== Data below ==
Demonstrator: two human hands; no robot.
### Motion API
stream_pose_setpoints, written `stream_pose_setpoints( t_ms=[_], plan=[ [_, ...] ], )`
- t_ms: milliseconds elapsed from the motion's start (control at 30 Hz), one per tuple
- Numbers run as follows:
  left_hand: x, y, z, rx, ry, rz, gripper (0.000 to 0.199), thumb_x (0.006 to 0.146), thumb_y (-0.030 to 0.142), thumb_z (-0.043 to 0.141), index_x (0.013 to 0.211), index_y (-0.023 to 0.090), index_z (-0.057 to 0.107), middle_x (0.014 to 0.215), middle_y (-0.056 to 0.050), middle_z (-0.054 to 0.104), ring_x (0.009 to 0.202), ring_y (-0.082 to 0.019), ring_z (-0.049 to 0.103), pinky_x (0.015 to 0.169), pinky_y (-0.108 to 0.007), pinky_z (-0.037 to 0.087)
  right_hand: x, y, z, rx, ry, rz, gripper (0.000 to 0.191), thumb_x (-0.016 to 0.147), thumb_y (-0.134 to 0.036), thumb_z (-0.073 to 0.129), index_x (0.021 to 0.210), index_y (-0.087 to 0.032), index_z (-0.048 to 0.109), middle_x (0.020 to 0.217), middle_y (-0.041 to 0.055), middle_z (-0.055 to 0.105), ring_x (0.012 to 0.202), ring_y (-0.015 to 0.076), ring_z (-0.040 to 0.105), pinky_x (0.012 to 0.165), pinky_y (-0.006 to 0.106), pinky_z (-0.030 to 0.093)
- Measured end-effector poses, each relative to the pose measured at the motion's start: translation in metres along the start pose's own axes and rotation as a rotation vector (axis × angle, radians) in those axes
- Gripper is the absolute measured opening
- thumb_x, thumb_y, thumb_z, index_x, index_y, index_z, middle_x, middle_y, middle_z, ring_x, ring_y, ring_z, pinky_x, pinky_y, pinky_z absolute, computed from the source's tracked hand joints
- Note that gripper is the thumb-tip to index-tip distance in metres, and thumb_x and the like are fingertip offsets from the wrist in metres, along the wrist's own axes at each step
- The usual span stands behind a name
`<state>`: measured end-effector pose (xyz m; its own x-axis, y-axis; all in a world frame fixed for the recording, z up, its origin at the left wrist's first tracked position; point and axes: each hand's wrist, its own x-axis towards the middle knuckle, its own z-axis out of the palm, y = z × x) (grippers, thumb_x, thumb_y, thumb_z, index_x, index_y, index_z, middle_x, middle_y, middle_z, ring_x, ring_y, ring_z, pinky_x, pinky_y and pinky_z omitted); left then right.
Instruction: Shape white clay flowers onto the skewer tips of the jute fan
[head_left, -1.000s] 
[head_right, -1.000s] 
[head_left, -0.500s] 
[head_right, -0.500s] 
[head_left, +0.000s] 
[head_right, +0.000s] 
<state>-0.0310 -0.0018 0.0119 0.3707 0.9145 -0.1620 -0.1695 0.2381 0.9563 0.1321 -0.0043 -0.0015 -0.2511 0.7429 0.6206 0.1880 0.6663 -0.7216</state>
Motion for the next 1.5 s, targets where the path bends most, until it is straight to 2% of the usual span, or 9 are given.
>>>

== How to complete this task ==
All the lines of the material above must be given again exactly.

== Final answer ==
Demonstrator: two human hands; no robot.
### Motion API
stream_pose_setpoints, written `stream_pose_setpoints( t_ms=[_], plan=[ [_, ...] ], )`
- t_ms: milliseconds elapsed from the motion's start (control at 30 Hz), one per tuple
- Numbers run as follows:
  left_hand: x, y, z, rx, ry, rz, gripper (0.000 to 0.199), thumb_x (0.006 to 0.146), thumb_y (-0.030 to 0.142), thumb_z (-0.043 to 0.141), index_x (0.013 to 0.211), index_y (-0.023 to 0.090), index_z (-0.057 to 0.107), middle_x (0.014 to 0.215), middle_y (-0.056 to 0.050), middle_z (-0.054 to 0.104), ring_x (0.009 to 0.202), ring_y (-0.082 to 0.019), ring_z (-0.049 to 0.103), pinky_x (0.015 to 0.169), pinky_y (-0.108 to 0.007), pinky_z (-0.037 to 0.087)
  right_hand: x, y, z, rx, ry, rz, gripper (0.000 to 0.191), thumb_x (-0.016 to 0.147), thumb_y (-0.134 to 0.036), thumb_z (-0.073 to 0.129), index_x (0.021 to 0.210), index_y (-0.087 to 0.032), index_z (-0.048 to 0.109), middle_x (0.020 to 0.217), middle_y (-0.041 to 0.055), middle_z (-0.055 to 0.105), ring_x (0.012 to 0.202), ring_y (-0.015 to 0.076), ring_z (-0.040 to 0.105), pinky_x (0.012 to 0.165), pinky_y (-0.006 to 0.106), pinky_z (-0.030 to 0.093)
- Measured end-effector poses, each relative to the pose measured at the motion's start: translation in metres along the start pose's own axes and rotation as a rotation vector (axis × angle, radians) in those axes
- Gripper is the absolute measured opening
- thumb_x, thumb_y, thumb_z, index_x, index_y, index_z, middle_x, middle_y, middle_z, ring_x, ring_y, ring_z, pinky_x, pinky_y, pinky_z absolute, computed from the source's tracked hand joints
- Note that gripper is the thumb-tip to index-tip distance in metres, and thumb_x and the like are fingertip offsets from the wrist in metres, along the wrist's own axes at each step
- The usual span stands behind a name
`<state>`: measured end-effector pose (xyz m; its own x-axis, y-axis; all in a world frame fixed for the recording, z up, its origin at the left wrist's first tracked position; point and axes: each hand's wrist, its own x-axis towards the middle knuckle, its own z-axis out of the palm, y = z × x) (grippers, thumb_x, thumb_y, thumb_z, index_x, index_y, index_z, middle_x, middle_y, middle_z, ring_x, ring_y, ring_z, pinky_x, pinky_y and pinky_z omitted); left then right.
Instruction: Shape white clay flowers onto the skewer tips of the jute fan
[head_left, -1.000s] 
[head_right, -1.000s] 
[head_left, -0.500s] 
[head_right, -0.500s] 
[head_left, +0.000s] 
[head_right, +0.000s] 
<state>-0.0310 -0.0018 0.0119 0.3707 0.9145 -0.1620 -0.1695 0.2381 0.9563 0.1321 -0.0043 -0.0015 -0.2511 0.7429 0.6206 0.1880 0.6663 -0.7216</state>
Motion for the next 1.5 s, targets where the path bends most, until it is straight to 2% of the usual span, or 9 are given.
>>>

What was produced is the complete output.